Droit de vote et d’éligibilité des étrangers aux élections municipales : il est temps de passer aux actes !


Le Groupe socialiste, radical et citoyen à l’Assemblée nationale défendra, le jeudi 25 mars, une proposition de loi visant à accorder le droit de vote et d’éligibilité aux élections municipales aux étrangers non ressortissants de l’Union européenne résidant en France.L’intégration des étrangers en situation régulière répond à la fois à une préoccupation de cohésion nationale et aux exigences républicaines d’égalité et de fraternité. Ceux-ci doivent être pleinement reconnus en tant qu’acteurs à part entière de la vie de la cité. Il est légitime de consacrer leur présence dans la sphère politique en leur accordant le droit de vote et d’éligibilité aux élections municipales.

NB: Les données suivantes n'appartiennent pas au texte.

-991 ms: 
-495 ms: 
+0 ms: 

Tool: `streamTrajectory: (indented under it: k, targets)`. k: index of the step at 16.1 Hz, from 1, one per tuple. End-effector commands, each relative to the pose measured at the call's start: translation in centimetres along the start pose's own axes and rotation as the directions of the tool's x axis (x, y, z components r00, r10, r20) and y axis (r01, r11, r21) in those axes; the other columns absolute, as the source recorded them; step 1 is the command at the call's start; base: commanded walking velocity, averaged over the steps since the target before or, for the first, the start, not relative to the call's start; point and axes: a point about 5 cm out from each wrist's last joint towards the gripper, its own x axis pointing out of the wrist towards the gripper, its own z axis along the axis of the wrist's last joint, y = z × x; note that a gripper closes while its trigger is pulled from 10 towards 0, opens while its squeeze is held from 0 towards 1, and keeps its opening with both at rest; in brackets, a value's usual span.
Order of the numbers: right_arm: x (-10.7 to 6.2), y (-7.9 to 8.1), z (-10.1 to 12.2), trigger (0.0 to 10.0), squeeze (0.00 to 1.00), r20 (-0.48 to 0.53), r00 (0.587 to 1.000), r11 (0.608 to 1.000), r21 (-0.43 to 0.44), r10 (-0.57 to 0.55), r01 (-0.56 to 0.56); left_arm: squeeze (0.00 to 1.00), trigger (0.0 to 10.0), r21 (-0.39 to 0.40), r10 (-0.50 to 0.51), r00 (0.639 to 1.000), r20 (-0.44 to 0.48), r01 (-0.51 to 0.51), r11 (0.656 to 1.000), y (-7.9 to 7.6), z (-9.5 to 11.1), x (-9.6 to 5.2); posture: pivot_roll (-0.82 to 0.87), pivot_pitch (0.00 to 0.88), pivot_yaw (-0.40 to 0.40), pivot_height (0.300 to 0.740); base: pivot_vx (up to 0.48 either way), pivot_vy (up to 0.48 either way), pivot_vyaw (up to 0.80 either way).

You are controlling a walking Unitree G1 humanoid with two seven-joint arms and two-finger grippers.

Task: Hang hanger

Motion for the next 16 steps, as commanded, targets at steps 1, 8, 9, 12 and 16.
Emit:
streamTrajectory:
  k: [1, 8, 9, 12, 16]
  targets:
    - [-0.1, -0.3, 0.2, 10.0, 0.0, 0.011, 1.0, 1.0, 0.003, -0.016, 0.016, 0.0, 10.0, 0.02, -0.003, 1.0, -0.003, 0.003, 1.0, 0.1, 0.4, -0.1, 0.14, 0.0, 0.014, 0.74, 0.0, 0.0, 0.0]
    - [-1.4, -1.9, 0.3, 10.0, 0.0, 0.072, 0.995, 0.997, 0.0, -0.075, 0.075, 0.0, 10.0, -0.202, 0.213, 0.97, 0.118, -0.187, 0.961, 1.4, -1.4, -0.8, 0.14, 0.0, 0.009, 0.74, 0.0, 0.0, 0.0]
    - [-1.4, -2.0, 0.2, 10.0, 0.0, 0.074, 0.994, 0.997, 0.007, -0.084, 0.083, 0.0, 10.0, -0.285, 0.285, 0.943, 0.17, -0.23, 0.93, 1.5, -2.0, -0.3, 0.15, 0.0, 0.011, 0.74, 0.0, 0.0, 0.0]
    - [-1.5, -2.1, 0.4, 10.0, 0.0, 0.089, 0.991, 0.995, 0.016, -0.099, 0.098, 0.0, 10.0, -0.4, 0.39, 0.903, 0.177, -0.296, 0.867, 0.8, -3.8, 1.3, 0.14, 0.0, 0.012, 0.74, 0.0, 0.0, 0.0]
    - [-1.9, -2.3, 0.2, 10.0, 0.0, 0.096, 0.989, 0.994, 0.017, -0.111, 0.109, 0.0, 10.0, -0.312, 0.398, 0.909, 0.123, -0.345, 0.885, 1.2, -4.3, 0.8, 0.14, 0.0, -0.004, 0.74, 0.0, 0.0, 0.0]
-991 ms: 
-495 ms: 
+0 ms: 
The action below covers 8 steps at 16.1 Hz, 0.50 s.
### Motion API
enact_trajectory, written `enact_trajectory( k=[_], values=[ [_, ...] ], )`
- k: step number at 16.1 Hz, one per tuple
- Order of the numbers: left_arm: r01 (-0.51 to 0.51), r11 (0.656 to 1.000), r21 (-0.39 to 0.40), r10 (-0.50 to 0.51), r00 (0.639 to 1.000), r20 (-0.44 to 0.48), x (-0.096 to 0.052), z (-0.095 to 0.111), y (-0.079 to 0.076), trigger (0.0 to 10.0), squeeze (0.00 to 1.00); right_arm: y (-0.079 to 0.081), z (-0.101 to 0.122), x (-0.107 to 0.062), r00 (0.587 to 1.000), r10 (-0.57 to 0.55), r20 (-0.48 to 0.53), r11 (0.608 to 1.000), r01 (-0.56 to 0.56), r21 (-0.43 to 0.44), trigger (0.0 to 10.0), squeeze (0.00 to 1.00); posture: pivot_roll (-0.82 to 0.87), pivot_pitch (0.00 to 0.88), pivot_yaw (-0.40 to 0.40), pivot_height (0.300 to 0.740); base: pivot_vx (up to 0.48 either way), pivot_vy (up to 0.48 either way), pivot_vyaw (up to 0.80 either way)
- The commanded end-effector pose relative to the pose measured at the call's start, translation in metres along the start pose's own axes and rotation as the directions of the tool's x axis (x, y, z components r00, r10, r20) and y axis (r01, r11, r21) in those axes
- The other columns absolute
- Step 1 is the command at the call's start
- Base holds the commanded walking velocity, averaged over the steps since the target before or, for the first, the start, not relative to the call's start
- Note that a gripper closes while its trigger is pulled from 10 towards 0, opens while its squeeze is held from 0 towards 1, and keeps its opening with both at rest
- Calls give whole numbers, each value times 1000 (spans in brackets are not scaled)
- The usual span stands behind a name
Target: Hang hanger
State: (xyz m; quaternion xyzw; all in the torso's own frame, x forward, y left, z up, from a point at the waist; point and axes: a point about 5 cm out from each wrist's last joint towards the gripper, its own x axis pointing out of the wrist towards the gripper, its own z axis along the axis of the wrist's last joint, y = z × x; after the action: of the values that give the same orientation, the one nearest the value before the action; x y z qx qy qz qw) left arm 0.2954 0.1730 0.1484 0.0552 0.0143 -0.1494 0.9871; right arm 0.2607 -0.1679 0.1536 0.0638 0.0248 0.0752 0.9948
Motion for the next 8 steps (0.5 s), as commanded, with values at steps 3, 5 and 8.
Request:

Droit de vote et d’éligibilité des étrangers aux élections municipales : il est temps de passer aux actes !
Ce droit politique est porté depuis longtemps par les socialistes. Aux engagements politiques ont succédé des actes forts qui n’ont jamais pu aboutir, du fait de l’opposition du Séant en mai 2000, ou encore par le refus obstiné de la majorité, au printemps et à l’été 2008, lors des débats sur la réforme constitutionnelle. En effet, ce nouveau droit avait été présenté par les socialistes comme l’une des conditions de leur vote favorable.

Aujourd’hui, les esprits semblent avoir progressé dans la majorité. A plusieurs reprises, Nicolas Sarkozy a considéré cette proposition comme « un facteur d’intégration ». Brice Hortefeux, actuel Ministre de l’Intérieur, a également soutenu cette idée en 2006, voyant dans ce changement des « mesures simples » et « justes ». L’argument selon lequel « les Français ne sont pas prêts » est démenti par les sondages, puisque 55% d’entre eux sont favorables au droit de vote des étrangers aux élections locales.

Aujourd’hui, une majorité est donc possible au Parlement. Nous mettons la droite face à ses responsabilités en déposant à nouveau cette proposition de loi, déjà adoptée il y a 10 ans par l’Assemblée et enterrée par la majorité de droite du Sénat.

Toutes les conditions sont réunies pour qu’ensemble, droite et gauche fassent ce pas décisif pour la citoyenneté, la démocratie et l’intégration des étrangers sur notre territoire.